Problem: Every line below should be duplicated exactly.

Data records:

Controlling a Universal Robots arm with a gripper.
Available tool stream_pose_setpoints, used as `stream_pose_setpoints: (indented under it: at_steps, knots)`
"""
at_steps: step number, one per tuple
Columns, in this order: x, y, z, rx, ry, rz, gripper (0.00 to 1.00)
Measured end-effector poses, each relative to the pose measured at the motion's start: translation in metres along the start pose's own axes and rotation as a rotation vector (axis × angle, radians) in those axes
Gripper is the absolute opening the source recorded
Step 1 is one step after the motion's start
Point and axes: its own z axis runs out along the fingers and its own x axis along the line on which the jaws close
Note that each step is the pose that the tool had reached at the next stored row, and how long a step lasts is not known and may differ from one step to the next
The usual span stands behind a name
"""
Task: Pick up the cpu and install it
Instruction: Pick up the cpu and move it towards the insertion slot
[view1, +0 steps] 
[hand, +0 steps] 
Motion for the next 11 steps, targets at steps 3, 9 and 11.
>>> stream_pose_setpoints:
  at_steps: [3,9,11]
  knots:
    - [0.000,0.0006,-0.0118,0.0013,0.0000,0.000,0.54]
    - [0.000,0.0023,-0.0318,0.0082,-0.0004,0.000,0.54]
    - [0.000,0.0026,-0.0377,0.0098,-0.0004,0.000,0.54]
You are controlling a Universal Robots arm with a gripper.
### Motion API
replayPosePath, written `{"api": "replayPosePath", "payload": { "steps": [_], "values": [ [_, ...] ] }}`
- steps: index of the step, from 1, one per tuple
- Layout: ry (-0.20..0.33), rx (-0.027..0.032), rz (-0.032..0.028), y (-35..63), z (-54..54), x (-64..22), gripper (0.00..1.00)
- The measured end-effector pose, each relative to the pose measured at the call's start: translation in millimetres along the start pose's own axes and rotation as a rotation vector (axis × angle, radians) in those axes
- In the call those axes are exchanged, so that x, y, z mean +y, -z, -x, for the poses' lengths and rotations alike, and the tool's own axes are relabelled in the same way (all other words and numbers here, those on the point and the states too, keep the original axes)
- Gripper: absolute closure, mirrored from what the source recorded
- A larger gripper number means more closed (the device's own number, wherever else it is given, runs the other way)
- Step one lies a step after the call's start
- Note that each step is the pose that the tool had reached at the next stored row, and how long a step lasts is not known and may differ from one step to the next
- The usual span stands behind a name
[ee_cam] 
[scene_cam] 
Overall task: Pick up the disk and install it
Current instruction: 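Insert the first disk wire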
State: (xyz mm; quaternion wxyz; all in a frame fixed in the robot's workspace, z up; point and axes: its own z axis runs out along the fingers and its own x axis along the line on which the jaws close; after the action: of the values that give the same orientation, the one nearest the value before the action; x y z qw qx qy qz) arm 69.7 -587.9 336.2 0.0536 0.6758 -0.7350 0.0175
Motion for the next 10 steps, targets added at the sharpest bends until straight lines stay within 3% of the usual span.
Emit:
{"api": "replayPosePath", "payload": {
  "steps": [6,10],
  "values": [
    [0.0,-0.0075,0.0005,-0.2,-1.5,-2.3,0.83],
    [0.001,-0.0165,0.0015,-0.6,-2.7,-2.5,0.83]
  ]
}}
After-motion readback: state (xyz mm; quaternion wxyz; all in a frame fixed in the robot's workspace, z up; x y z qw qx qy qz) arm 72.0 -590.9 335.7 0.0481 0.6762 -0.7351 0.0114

Result:
Controlling a Universal Robots arm with a gripper.
Available tool stream_pose_setpoints, used as `stream_pose_setpoints: (indented under it: at_steps, knots)`
"""
at_steps: step number, one per tuple
Columns, in this order: x, y, z, rx, ry, rz, gripper (0.00 to 1.00)
Measured end-effector poses, each relative to the pose measured at the motion's start: translation in metres along the start pose's own axes and rotation as a rotation vector (axis × angle, radians) in those axes
Gripper is the absolute opening the source recorded
Step 1 is one step after the motion's start
Point and axes: its own z axis runs out along the fingers and its own x axis along the line on which the jaws close
Note that each step is the pose that the tool had reached at the next stored row, and how long a step lasts is not known and may differ from one step to the next
The usual span stands behind a name
"""
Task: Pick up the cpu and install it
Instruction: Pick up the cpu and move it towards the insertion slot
[view1, +0 steps] 
[hand, +0 steps] 
Motion for the next 11 steps, targets at steps 3, 9 and 11.
>>> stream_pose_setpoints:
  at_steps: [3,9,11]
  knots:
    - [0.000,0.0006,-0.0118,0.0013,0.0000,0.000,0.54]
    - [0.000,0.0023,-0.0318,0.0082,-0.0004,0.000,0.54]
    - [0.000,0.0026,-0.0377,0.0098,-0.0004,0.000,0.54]
You are controlling a Universal Robots arm with a gripper.
### Motion API
replayPosePath, written `{"api": "replayPosePath", "payload": { "steps": [_], "values": [ [_, ...] ] }}`
- steps: index of the step, from 1, one per tuple
- Layout: ry (-0.20..0.33), rx (-0.027..0.032), rz (-0.032..0.028), y (-35..63), z (-54..54), x (-64..22), gripper (0.00..1.00)
- The measured end-effector pose, each relative to the pose measured at the call's start: translation in millimetres along the start pose's own axes and rotation as a rotation vector (axis × angle, radians) in those axes
- In the call those axes are exchanged, so that x, y, z mean +y, -z, -x, for the poses' lengths and rotations alike, and the tool's own axes are relabelled in the same way (all other words and numbers here, those on the point and the states too, keep the original axes)
- Gripper: absolute closure, mirrored from what the source recorded
- A larger gripper number means more closed (the device's own number, wherever else it is given, runs the other way)
- Step one lies a step after the call's start
- Note that each step is the pose that the tool had reached at the next stored row, and how long a step lasts is not known and may differ from one step to the next
- The usual span stands behind a name
[ee_cam] 
[scene_cam] 
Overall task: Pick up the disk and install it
Current instruction: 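Insert the first disk wire
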State: (xyz mm; quaternion wxyz; all in a frame fixed in the robot's workspace, z up; point and axes: its own z axis runs out along the fingers and its own x axis along the line on which the jaws close; after the action: of the values that give the same orientation, the one nearest the value before the action; x y z qw qx qy qz) arm 69.7 -587.9 336.2 0.0536 0.6758 -0.7350 0.0175
Motion for the next 10 steps, targets added at the sharpest bends until straight lines stay within 3% of the usual span.
Emit:
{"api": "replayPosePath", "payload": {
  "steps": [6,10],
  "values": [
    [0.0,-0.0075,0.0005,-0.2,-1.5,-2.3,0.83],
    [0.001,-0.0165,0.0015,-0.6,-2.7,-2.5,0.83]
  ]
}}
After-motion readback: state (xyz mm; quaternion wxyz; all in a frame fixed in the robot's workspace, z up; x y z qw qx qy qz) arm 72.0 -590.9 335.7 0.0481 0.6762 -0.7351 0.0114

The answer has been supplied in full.